Output must match the data below exactly from its first line through the line that contains "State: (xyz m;", with no other line.
:: Exercise material ::
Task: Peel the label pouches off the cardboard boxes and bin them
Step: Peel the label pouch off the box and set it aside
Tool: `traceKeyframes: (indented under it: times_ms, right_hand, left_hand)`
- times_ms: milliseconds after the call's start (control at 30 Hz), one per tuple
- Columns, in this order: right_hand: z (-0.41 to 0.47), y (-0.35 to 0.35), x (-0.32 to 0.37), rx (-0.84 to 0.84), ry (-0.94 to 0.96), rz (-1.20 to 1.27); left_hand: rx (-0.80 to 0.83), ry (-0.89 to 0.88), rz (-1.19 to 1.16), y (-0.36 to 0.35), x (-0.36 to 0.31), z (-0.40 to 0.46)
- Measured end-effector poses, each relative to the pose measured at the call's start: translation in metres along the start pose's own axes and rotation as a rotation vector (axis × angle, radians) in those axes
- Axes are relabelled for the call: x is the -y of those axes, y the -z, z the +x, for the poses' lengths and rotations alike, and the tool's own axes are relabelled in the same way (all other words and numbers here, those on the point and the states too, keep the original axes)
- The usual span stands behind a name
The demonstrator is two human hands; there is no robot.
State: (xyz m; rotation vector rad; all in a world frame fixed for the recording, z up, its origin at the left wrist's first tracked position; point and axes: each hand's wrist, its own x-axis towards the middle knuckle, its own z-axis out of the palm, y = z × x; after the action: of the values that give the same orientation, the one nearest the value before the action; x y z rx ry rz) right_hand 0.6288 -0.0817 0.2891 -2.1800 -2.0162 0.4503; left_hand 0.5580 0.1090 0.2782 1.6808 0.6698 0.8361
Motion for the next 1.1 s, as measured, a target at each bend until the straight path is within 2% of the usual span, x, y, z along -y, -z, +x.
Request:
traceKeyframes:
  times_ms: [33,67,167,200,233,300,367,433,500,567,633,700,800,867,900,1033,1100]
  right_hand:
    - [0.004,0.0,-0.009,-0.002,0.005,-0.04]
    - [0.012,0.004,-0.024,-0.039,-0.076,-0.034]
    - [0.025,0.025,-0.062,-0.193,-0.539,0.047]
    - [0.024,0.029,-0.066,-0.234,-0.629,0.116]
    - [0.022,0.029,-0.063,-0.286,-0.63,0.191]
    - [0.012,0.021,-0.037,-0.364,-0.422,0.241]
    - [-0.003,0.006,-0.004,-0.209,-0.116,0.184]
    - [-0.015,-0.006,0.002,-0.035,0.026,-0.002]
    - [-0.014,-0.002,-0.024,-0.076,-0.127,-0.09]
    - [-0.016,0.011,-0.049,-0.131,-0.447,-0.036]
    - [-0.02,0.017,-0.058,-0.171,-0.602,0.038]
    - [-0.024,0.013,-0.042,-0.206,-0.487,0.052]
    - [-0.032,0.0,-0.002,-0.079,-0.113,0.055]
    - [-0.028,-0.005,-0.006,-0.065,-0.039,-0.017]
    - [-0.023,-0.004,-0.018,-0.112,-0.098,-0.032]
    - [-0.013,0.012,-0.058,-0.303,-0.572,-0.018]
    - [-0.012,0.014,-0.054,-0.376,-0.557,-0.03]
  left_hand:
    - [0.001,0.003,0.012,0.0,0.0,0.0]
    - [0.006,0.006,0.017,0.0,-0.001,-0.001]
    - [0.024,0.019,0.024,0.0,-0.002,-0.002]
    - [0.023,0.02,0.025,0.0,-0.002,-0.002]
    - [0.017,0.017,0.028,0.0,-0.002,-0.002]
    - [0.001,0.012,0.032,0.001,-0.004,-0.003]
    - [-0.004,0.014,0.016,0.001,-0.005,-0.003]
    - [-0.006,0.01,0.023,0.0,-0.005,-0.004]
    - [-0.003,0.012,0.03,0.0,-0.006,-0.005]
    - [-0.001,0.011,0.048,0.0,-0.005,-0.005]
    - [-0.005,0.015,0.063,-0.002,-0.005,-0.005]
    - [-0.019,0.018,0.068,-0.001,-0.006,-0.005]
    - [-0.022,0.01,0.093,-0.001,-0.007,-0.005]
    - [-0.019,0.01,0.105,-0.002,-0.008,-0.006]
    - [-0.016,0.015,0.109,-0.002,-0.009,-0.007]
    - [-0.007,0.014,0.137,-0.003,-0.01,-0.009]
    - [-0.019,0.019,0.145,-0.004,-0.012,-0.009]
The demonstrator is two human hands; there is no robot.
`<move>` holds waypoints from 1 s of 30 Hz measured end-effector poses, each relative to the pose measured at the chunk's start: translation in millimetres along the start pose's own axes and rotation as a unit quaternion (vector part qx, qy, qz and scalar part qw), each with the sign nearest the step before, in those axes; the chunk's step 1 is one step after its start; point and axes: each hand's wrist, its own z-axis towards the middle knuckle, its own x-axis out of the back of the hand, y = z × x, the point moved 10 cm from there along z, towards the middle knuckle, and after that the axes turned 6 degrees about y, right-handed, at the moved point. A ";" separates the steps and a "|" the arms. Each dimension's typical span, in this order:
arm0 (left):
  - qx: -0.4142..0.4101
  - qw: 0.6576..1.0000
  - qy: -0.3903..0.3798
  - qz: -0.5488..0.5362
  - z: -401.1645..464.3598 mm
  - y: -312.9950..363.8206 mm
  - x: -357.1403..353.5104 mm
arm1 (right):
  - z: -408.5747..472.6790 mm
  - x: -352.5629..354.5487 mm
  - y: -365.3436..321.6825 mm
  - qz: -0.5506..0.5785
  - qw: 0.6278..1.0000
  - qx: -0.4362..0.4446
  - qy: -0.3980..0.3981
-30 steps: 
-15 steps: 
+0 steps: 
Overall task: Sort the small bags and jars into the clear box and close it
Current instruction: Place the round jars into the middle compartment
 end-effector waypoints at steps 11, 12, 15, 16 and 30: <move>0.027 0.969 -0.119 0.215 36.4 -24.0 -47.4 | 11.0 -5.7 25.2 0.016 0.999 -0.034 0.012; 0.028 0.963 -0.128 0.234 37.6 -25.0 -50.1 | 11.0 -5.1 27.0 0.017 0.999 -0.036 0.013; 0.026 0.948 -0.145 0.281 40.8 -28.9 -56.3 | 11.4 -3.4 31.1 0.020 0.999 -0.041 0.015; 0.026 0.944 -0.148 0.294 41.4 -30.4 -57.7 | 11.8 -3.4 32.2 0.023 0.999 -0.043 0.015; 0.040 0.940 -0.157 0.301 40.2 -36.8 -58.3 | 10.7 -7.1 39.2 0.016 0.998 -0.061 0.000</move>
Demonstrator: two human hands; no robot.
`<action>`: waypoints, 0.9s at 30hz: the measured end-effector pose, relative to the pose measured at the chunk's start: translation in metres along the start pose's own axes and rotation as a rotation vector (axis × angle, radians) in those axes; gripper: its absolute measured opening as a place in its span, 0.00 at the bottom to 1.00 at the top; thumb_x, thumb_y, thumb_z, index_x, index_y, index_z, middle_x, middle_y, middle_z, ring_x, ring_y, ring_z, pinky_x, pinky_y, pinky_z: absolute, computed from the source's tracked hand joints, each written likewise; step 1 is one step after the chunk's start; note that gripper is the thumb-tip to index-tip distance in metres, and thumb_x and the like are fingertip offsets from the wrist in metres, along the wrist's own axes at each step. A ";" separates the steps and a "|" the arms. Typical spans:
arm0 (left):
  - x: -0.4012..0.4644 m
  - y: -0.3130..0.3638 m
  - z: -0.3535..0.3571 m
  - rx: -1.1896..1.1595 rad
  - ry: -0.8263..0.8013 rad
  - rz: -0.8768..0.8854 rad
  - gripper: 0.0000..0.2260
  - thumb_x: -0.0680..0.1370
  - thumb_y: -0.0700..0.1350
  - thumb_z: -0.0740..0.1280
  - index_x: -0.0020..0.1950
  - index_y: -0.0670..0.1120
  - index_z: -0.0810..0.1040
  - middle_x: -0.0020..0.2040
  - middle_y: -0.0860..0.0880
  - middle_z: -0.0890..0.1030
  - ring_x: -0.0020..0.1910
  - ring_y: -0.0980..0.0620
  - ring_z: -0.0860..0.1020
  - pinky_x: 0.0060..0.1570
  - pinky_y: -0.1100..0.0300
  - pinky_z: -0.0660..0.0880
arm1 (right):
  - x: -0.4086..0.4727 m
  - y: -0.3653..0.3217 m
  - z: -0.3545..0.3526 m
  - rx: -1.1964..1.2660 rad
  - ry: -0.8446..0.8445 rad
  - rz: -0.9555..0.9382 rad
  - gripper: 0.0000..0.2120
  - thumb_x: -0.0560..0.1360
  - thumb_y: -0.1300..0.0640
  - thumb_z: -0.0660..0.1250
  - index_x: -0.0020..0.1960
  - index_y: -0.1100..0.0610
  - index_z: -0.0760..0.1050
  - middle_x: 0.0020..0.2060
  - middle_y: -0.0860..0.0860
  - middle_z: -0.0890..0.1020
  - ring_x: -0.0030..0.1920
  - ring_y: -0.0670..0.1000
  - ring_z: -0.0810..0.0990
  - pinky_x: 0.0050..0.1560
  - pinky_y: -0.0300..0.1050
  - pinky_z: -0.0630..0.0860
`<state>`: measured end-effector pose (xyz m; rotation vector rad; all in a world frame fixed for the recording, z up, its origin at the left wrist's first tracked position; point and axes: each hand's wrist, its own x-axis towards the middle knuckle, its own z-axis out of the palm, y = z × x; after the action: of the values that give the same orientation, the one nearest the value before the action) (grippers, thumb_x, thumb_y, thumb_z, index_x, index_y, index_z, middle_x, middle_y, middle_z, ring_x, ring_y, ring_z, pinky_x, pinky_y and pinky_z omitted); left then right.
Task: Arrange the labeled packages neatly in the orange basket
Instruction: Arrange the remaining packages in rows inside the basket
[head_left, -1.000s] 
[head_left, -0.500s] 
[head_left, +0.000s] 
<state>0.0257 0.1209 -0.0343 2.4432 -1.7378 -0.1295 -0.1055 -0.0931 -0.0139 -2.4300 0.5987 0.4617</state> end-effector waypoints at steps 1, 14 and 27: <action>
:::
◆ Problem solution:
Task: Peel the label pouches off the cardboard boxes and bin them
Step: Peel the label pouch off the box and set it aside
Tool: `traceKeyframes: (indented under it: times_ms, right_hand, left_hand)`
- times_ms: milliseconds after the call's start (control at 30 Hz), one per tuple
- Columns, in this order: right_hand: z (-0.41 to 0.47), y (-0.35 to 0.35), x (-0.32 to 0.37), rx (-0.84 to 0.84), ry (-0.94 to 0.96), rz (-1.20 to 1.27); left_hand: rx (-0.80 to 0.83), ry (-0.89 to 0.88), rz (-1.19 to 1.16), y (-0.36 to 0.35), x (-0.36 to 0.31), z (-0.40 to 0.46)
- Measured end-effector poses, each relative to the pose measured at the call's start: translation in metres along the start pose's own axes and rotation as a rotation vector (axis × angle, radians) in those axes
- Axes are relabelled for the call: x is the -y of those axes, y the -z, z the +x, for the poses' lengths and rotations alike, and the tool's own axes are relabelled in the same way (all other words and numbers here, those on the point and the states too, keep the original axes)
- The usual span stands behind a name
The demonstrator is two human hands; there is no robot.
State: (xyz m; rotation vector rad; all in a world frame fixed for the recording, z up, its origin at the left wrist's first tracked position; point and axes: each hand's wrist, its own x-axis towards the middle knuckle, its own z-axis out of the palm, y = z × x; after the action: of the values that give the same orientation, the one nearest the value before the action; x y z rx ry rz) right_hand 0.6288 -0.0817 0.2891 -2.1800 -2.0162 0.4503; left_hand 0.5580 0.1090 0.2782 1.6808 0.6698 0.8361

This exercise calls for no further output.